● The task
Below are records to return verbatim; the pictures are to be dropped.

● Records shown
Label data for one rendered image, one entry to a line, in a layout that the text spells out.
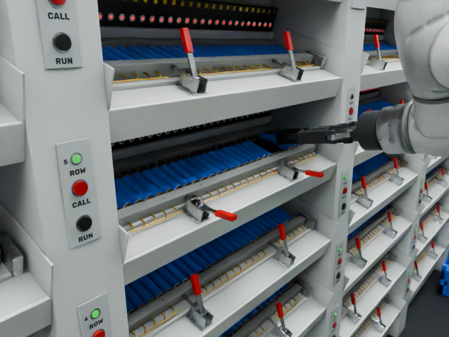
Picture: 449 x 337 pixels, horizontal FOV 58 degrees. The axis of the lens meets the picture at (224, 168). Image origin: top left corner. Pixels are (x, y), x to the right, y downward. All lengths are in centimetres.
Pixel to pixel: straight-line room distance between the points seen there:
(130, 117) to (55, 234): 16
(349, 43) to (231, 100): 41
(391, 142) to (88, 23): 53
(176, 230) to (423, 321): 168
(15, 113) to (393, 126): 58
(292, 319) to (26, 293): 72
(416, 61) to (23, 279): 58
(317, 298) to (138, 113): 80
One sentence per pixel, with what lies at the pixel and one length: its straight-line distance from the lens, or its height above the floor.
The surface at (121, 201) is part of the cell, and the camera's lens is 63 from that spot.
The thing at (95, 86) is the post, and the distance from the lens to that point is 48.
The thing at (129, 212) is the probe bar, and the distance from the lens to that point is 60.
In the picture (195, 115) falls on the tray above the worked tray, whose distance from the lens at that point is 59.
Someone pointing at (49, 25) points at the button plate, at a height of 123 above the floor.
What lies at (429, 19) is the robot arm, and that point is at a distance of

● Written response
Label data for one rendered image, one entry to a line, in a layout that the text spells out.
Picture: 449 x 337 pixels, horizontal FOV 58 degrees. The axis of the lens meets the picture at (224, 168). Image origin: top left corner. Pixels are (x, y), x to the right, y downward. All lengths are in centimetres.
Pixel to pixel: straight-line room distance between the points seen there:
(130, 117) to (55, 234): 16
(349, 43) to (231, 100): 41
(391, 142) to (88, 23): 53
(176, 230) to (423, 321): 168
(15, 113) to (393, 126): 58
(292, 319) to (26, 293): 72
(416, 61) to (23, 279): 58
(317, 298) to (138, 113): 80
One sentence per pixel, with what lies at the pixel and one length: its straight-line distance from the lens, or its height above the floor.
The surface at (121, 201) is part of the cell, and the camera's lens is 63 from that spot.
The thing at (95, 86) is the post, and the distance from the lens to that point is 48.
The thing at (129, 212) is the probe bar, and the distance from the lens to that point is 60.
In the picture (195, 115) falls on the tray above the worked tray, whose distance from the lens at that point is 59.
Someone pointing at (49, 25) points at the button plate, at a height of 123 above the floor.
What lies at (429, 19) is the robot arm, and that point is at a distance of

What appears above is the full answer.